What they're saying: Many companies have already endorsed proposals, pending in Congress, to analyze medical claims through a national database.

  • James Gelfand, a vice president at ERIC, a lobbying group that focuses on benefits for large employers, compared the issue to a Gordian knot: "Employers have whipped out their swords and are ready to chop that sucker in half ... so long as everything is secret and proprietary, we're never going to solve anything."

Those views contrast starkly with other major lobbying groups that represent large employers.

  • The U.S. Chamber of Commerce said in September that price transparency proposals were a government overreach and would confuse people. Some of the chamber's most influential members are health care companies.

Between the lines: The health care industry hates price transparency because it would open their black box, and some employer groups have decided to protect those interests.

2. Medicare plan comparison tool isn't working

A digital tool designed to help seniors find and compare Medicare plan options is glitching, showing inaccurate cost estimates as enrollment is underway, ProPublica reports.

Why it matters: Open enrollment ends Dec. 7, and if the problem isn't addressed, many seniors could end up receiving nasty surprises — for example, drugs that aren't covered when the tool had told seniors they would be — once their new plans start.

Details: The Trump administration recently spent $11 million redesigning the online tool, called the Medicare Cost Finder.

  • Medicare advisers and consumer advocates may be savvy enough to pick up on the inaccuracies, but seniors trying to navigate the process without help may not realize anything is wrong until too late.
  • The enrollment process can be complicated; the Kaiser Family Foundation recently found that seniors will be able to choose between, on average, 28 Medicare Advantage and 28 prescription drug plans in 2020.

What they're saying: The Centers for Medicare and Medicaid Services said that during the redesign of the tool, it did "extensive consumer testing … to ensure that the information that is displayed is complete, streamlined, understandable, and is in plain language."

3. Add-on expenses for medical students pile up

The cost of medical school is a barrier to diversity in the medical profession, the New York Times reports.

Why it matters: Diversity among doctors hasn't moved much between 1988 and 2017, according to data from the Association of American Medical Colleges.
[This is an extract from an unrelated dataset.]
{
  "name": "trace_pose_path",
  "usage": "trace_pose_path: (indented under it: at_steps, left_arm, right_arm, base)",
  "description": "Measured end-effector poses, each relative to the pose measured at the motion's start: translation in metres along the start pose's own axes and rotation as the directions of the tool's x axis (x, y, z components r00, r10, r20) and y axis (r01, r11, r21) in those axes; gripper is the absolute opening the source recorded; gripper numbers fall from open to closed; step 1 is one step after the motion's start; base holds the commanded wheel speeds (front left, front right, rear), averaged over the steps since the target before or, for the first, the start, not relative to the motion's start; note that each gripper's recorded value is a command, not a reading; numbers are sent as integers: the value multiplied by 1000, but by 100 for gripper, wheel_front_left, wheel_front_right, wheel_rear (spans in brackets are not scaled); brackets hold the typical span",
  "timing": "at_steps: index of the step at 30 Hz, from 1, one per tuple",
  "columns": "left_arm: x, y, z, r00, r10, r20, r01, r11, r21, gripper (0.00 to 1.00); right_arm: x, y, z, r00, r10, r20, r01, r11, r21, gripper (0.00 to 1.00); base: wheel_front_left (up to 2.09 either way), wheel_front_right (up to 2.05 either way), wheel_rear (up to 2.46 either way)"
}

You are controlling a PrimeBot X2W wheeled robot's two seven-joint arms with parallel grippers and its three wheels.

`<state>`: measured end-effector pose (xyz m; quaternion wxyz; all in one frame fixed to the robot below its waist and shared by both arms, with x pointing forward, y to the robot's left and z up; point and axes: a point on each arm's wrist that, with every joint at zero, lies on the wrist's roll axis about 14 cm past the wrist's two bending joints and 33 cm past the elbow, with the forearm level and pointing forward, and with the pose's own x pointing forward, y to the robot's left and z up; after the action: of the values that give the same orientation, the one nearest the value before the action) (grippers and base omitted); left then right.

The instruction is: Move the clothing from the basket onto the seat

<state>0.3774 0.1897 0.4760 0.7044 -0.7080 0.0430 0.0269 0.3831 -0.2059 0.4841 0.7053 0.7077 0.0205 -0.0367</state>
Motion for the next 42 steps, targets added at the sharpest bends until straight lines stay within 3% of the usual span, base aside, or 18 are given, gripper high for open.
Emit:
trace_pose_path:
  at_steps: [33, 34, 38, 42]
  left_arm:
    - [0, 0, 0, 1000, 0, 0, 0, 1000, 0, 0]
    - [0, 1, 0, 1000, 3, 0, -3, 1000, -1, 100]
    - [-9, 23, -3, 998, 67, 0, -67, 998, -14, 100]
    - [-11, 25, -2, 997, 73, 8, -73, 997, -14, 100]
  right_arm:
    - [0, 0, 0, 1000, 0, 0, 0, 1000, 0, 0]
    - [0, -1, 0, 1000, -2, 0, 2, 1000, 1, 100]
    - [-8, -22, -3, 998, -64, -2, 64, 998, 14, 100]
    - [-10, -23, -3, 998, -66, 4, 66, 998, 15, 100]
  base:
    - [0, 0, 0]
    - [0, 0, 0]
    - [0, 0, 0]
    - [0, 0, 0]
More than three-quarters of American medical school students came from affluent households, Axios' Marisa Fernandez writes.

By the numbers: Medical school graduates in 2018 had a median debt of $200,000, according to the New England Journal of Medicine.

  • Expenses for equipment and study aids totaled more than $4,000.

The bottom line, per NYT: "That top medical schools seem to favor the rich is especially disturbing to low-income students because they know that their diverse experiences and perspectives are an asset, not a liability."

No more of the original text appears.